About this exercise: Print out the full material below, exact in every line, with no images included.

Top of Dataset extract

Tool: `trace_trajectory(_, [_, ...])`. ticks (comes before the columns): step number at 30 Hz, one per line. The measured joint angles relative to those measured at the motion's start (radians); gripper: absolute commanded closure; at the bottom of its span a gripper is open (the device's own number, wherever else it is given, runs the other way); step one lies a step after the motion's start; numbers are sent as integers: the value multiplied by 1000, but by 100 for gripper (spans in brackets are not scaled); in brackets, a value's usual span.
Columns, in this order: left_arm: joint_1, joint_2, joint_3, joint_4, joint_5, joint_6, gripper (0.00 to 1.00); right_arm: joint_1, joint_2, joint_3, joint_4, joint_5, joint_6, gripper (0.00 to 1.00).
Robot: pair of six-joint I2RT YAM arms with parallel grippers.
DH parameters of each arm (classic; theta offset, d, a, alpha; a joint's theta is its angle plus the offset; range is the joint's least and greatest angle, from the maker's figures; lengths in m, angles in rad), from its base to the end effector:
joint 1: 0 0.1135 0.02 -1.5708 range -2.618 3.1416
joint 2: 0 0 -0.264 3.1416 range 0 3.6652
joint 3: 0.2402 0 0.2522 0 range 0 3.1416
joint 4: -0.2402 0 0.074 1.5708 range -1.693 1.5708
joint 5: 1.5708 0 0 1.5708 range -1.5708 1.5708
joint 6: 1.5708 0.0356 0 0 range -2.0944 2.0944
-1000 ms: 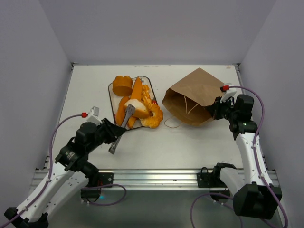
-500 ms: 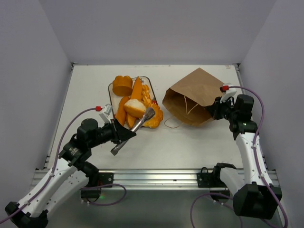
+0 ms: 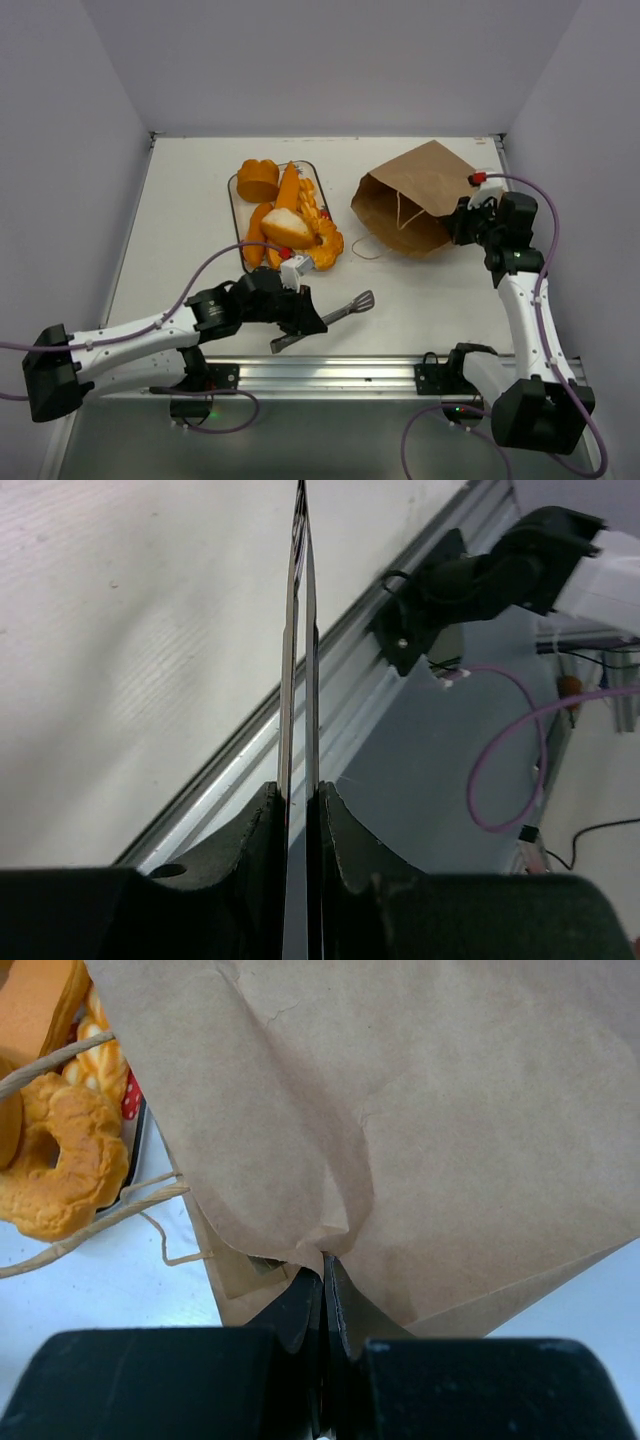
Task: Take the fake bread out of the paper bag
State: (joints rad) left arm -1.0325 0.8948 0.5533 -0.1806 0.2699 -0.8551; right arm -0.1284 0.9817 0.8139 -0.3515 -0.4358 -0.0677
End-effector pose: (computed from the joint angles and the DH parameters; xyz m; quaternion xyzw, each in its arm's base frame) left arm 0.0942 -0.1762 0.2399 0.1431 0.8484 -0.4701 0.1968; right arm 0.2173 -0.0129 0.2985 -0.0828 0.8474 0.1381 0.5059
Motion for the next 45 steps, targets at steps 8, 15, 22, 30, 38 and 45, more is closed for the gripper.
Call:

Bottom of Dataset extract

Answer box:
Tool: `trace_trajectory(_, [_, ...])`. ticks (comes before the columns): step number at 30 Hz, one per line. The measured joint angles relative to those measured at the motion's start (radians); gripper: absolute commanded closure; at the bottom of its span a gripper is open (the device's own number, wherever else it is given, runs the other way); step one lies a step after the motion's start; numbers are sent as integers: the value multiplied by 1000, but by 100 for gripper (spans in brackets are not scaled); in brackets, a value's usual span.
Columns, in this order: left_arm: joint_1, joint_2, joint_3, joint_4, joint_5, joint_6, gripper (0.00 to 1.00); right_arm: joint_1, joint_2, joint_3, joint_4, joint_5, joint_6, gripper (0.00 to 1.00).
Robot: pair of six-joint I2RT YAM arms with parallel grippers.
DH parameters of each arm (classic; theta offset, d, a, alpha; a joint's theta is its angle plus the offset; range is the joint's least and greatest angle, from the maker's figures; lengths in m, angles in rad), from its base to the end effector:
joint 1: 0 0.1135 0.02 -1.5708 range -2.618 3.1416
joint 2: 0 0 -0.264 3.1416 range 0 3.6652
joint 3: 0.2402 0 0.2522 0 range 0 3.1416
joint 4: -0.2402 0 0.074 1.5708 range -1.693 1.5708
joint 5: 1.5708 0 0 1.5708 range -1.5708 1.5708
joint 6: 1.5708 0.0356 0 0 range -2.0944 2.0944
-1000 ms: 
-500 ms: 
+0 ms: 
Task: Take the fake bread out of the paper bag
State: (joints rad) left arm -1.0325 0.8948 0.5533 -0.1806 0.2699 -0.8551; right arm -0.1284 0.9817 0.8139 -0.3515 -0.4358 -0.0677
End-effector pose: (computed from the joint angles and the DH parameters; xyz m; quaternion xyzw, each in its arm's base frame) left arm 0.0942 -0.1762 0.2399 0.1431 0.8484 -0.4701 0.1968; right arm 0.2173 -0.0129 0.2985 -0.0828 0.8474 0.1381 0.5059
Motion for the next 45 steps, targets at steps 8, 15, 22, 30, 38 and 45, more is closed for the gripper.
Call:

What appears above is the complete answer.